Genellikle insanları yanlış yollara düşmekten koruyup, doğru yola ilettiği için düşünceye de hikmet denilmiştir. “Bu duruma göre bir binek veya yük hayvanı için dizgin ve yular ne ise insan için hikmet de odur” Esasen Kur’an’da geçen düşünce manasında kullanılan “Hicr” (Fecr, 5), “Nühâ” (Tâ-Hâ, 4), “Akl” kelimeleri (Kur’an’da fiil olarak çok kez geçer. Bk. Fuad Abdulbâkî, Mu’cem, Çağrı Yay. İst. Tsz. s.468-469) men manasına gelmektedir. Bu bakımdan hikmet kelimesinde bilmek, anlamak, kavramak ve düşünmek manası vardır. İnsanın faydalı olanı edinip zararlı olandan kaçınması için düşünüp taşınmasına hikmet denir. Hikmet, ilim ve kudret gibi hem Allah, hem de insan hakkında kullanılan müşterek sıfatlardandır. (Süleyman Uludağ, İslâm’da Emir ve Yasakların Hikmeti, TDV Yay. Ankara-1989, s. 7)

Istılah anlamı; Ragıb el-Isfahanî, hikmeti; ilim ve akılla hak olanı isabetli olarak kavramaktır, diye tariften sonra, “Allah’ın hikmeti, varlıkları en mükemmel bir şekilde bilmesi ve yaratmasıdır. İnsanın hikmeti ise varlıkları bilip hayırlı işler yapmasıdır.” şeklinde iki kısımda tasnif etmiş ve aradaki farkı göstermiştir. (Ragıb, Müfredât, s. 127)

Kur’an-ı Kerim’de “hikmet” kelimesi, 20 defa geçmektedir. Bunlardan 10 yerde kitap kelimesi ile birlikte, 3 yerde “mülk”, birer defa da hayır, ayet ve mev’iza kelimeleriyle zikredilmektedir. (Bk. Fuad Abdulbâkî, Mu’cem, Çağrı Yay. İst. Tsz. s.213-214)

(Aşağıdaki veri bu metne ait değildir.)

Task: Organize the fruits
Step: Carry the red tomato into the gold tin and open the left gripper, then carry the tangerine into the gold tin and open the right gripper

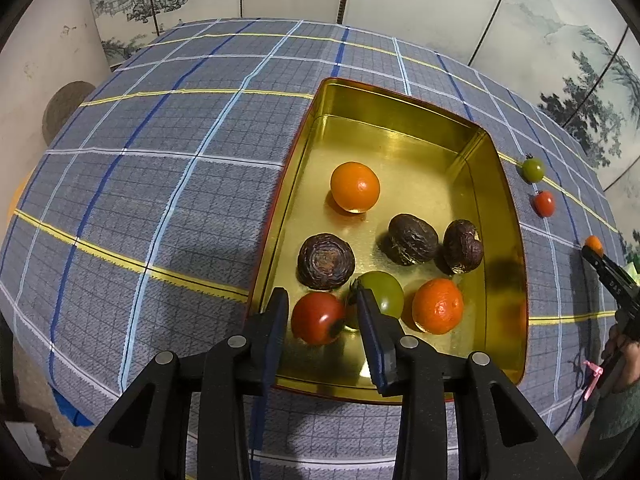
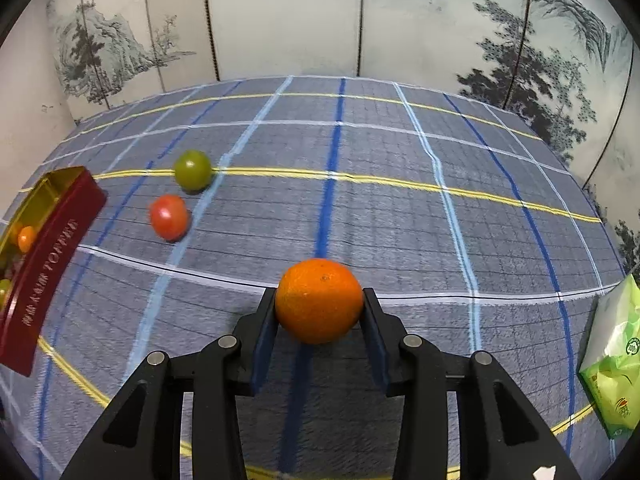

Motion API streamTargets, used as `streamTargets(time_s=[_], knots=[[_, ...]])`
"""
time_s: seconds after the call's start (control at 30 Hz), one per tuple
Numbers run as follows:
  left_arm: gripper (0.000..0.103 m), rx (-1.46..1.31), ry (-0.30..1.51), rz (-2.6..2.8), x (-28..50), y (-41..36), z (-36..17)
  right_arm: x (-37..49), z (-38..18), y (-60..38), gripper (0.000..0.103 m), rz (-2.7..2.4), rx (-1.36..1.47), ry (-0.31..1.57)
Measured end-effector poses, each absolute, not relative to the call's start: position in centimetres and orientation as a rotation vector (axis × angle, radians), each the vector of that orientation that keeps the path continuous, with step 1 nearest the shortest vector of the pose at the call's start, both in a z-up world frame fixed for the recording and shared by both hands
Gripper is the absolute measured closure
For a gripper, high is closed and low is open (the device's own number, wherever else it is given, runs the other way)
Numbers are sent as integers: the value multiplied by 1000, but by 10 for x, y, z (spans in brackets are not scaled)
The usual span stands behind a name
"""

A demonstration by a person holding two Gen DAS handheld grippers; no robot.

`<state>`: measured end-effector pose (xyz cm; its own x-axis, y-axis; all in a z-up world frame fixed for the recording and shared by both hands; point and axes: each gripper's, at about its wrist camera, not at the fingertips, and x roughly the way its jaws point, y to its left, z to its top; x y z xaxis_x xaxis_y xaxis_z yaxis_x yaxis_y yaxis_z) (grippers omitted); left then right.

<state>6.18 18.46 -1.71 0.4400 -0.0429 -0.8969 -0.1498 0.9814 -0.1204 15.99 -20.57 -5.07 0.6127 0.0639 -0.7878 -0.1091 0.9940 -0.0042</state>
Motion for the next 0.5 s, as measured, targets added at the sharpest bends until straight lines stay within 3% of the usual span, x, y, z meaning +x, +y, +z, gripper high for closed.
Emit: streamTargets(time_s=[0.5], knots=[[54,-171,1063,78,53,180,-10,136,-4,-109,66,342,-109,820]])
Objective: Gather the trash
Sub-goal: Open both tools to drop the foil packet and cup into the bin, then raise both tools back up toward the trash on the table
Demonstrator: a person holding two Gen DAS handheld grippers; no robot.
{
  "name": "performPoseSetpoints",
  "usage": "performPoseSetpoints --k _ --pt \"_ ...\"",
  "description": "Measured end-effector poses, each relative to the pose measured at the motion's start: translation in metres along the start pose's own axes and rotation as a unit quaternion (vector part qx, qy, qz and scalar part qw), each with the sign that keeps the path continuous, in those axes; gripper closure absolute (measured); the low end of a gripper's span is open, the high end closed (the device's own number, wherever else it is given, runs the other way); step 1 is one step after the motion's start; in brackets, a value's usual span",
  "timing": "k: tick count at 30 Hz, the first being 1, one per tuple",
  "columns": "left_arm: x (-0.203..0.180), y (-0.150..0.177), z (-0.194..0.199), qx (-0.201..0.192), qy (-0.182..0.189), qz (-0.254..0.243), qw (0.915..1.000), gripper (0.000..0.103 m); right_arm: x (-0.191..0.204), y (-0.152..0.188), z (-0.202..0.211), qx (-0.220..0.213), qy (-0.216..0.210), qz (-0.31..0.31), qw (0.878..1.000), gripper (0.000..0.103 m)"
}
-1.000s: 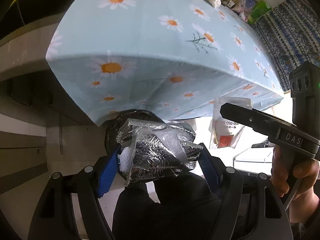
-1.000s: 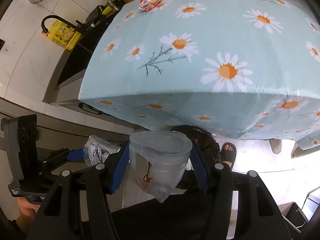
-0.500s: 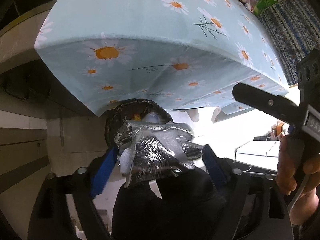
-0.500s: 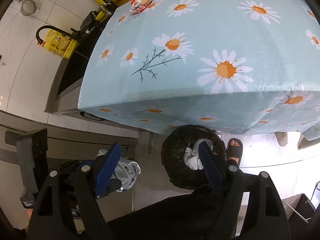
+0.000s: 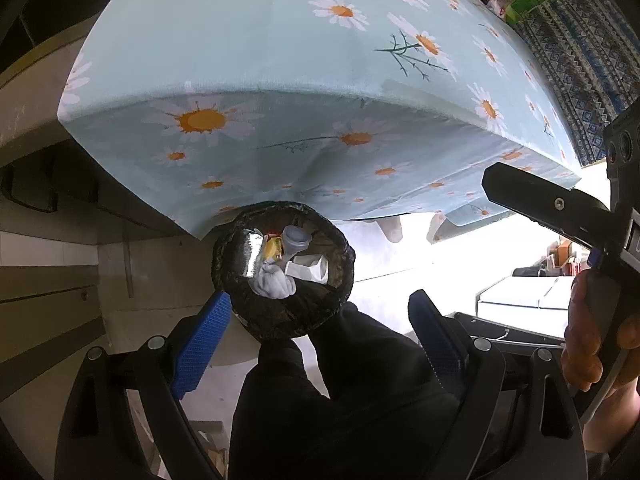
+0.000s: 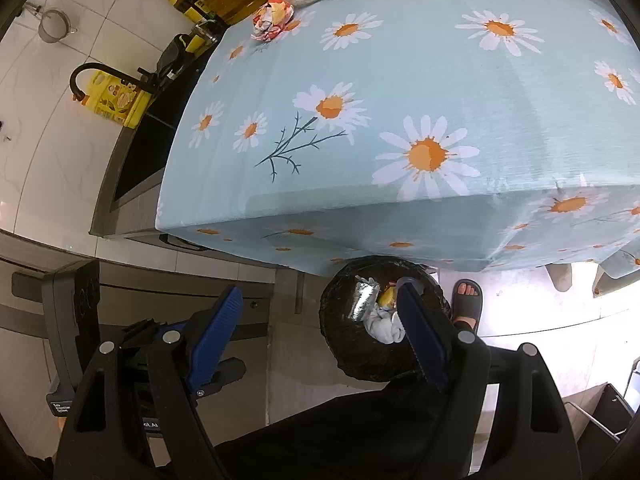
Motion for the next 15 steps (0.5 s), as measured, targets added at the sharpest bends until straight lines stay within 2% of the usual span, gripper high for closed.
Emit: performPoseSetpoints --k 9,15 --pt "-0.002 -0.005 0.011 -0.011 0.003 -0.006 0.9999 0.015 0.004 -0.004 0.012 -0.014 0.0 0.011 1.0 0.024" --pt "-0.008 -0.012 0.028 -0.033 0.006 -0.017 0.9993 0.015 0.007 -0.013 0.025 -0.033 -0.001 0.014 0.999 0.024"
Point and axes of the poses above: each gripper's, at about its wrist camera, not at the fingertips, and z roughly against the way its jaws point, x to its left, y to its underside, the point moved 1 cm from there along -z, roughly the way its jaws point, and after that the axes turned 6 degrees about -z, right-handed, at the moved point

Hikmet kavramının Kur’an’da geçtiği ayetlerden bazılarının meal ve anlamları;
1- Nasihat ve öğüt anlamında, "Allah’ın üzerinizdeki nimetini ve söze öğüt vermek için indirdiği kitabı (Kur’an’ı) ve Kur’an’daki hikmeti düşünün..." (Bakara, 231) (Ayrıca bk. Âl-i İmrân, 48; Nisâ, 54; Kamer, 5)

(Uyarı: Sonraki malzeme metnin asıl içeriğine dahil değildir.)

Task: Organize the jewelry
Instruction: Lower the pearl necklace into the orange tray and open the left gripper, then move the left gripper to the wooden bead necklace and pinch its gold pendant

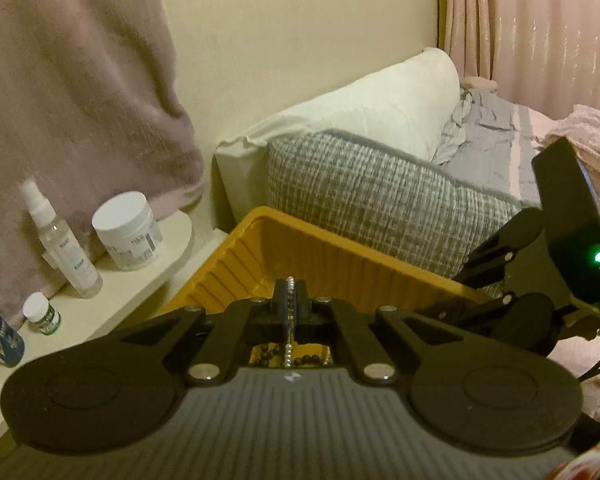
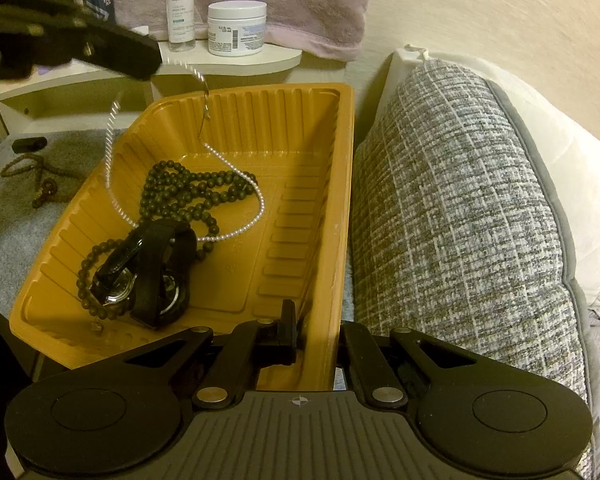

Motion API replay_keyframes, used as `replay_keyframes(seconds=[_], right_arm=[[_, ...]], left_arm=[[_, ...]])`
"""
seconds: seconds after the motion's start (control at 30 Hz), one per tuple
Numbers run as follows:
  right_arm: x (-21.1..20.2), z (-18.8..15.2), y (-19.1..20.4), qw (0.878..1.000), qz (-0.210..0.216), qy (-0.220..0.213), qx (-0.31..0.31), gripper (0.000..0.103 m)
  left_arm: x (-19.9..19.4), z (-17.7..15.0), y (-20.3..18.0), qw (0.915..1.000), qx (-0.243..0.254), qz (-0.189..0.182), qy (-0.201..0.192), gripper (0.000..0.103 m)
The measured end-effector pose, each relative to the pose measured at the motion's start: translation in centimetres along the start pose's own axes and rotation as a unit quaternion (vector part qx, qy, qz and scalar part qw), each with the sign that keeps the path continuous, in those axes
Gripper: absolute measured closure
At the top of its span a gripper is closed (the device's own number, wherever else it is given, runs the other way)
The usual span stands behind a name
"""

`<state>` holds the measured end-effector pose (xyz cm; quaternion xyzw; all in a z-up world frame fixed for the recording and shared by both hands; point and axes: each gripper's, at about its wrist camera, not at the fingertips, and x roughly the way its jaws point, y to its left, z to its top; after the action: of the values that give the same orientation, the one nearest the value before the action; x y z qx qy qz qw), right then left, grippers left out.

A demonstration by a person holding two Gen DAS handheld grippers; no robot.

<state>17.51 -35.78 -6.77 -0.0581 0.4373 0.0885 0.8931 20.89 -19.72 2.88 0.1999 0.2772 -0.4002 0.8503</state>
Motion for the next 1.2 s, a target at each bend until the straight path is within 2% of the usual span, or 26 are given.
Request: replay_keyframes(seconds=[0.13, 0.33, 0.47, 0.63, 0.8, 1.03, 1.13, 1.2], right_arm=[[0.0, 0.0, 0.1, 1.000, 0.000, 0.000, 0.000, 0.099], [0.0, 0.0, 0.0, 1.000, 0.000, 0.000, 0.000, 0.099], [-0.1, 0.0, 0.0, 1.000, 0.000, -0.001, 0.002, 0.099], [-0.1, 0.0, 0.0, 1.000, 0.000, -0.001, 0.004, 0.099], [-0.1, 0.0, 0.0, 1.000, 0.000, 0.000, 0.005, 0.099], [0.0, -0.2, 0.0, 1.000, 0.001, 0.003, 0.012, 0.099], [0.0, -0.2, 0.0, 1.000, 0.000, 0.002, 0.012, 0.099], [-0.1, -0.2, 0.0, 1.000, 0.000, 0.003, 0.010, 0.099]], left_arm=[[0.5, -0.4, 0.1, 0.9999, -0.006, -0.002, 0.008, 0.101], [-0.3, -0.7, 1.1, 0.9997, -0.024, 0.008, 0.003, 0.087], [-1.6, -0.9, 2.3, 0.9987, -0.039, 0.032, -0.007, 0.086], [-3.9, -2.7, 4.6, 0.9941, -0.072, 0.079, -0.018, 0.079], [-6.5, -5.8, 7.2, 0.9836, -0.111, 0.141, -0.020, 0.078], [-9.9, -11.5, 11.2, 0.9581, -0.174, 0.227, -0.005, 0.078], [-10.5, -13.8, 12.1, 0.9483, -0.186, 0.257, 0.010, 0.078], [-10.6, -15.5, 12.2, 0.9446, -0.196, 0.263, 0.019, 0.078]])
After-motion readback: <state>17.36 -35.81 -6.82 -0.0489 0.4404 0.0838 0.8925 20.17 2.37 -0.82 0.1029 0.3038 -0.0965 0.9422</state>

2- İnce anlayış ve ilim anlamında, Lokman Sûresi 12. ayetinde şöyle buyuruluyor: "Andolsun biz, Lokman’a hikmet verdik." Yani ince anlayış ve ilim verdik. (Ayrıca bk. En’âm, 89; Meryem, 12; Enbiyâ, 79)

3- Bilgi ve aklî deliller (Lokmân, 12), "İnsanları Rabbinin yoluna hikmetle, güzel öğütle dâvet et." (Nahl, 125)

4-Kur’an’ın yorumu incelikleri ve sırları: "Allah hikmeti, kime dilerse ona verir. Kime de hikmet verilirse muhakkak ki ona çok hayır verilmiştir." (Bakara, 269)

5- Sünnet. (Bakara, 151, 231; Nisâ, 113)

6- Nübüvvet-Peygamberlik anlamında. Bakara Sûresi, 251. ayetinde: "Allah (c.c.) Dâvud’a saltanat ve hikmet verdi." anlamlarında kullanılmıştır. (Ayrıca bk.Âl-i İmrân, 48; Nisâ, 54; Sâd, 20) (Muhammed H. Yazır, Hak Dini Kur’ân Dili, I, 928; İsmail Karagöz, Dinî Kavramlar Sözlüğü, DİB Yay. Ankara-2006 s. 258 “Hikmet” maddesi; Yahya Alkın, Şamil İslâm Ans. Hikmet mad.)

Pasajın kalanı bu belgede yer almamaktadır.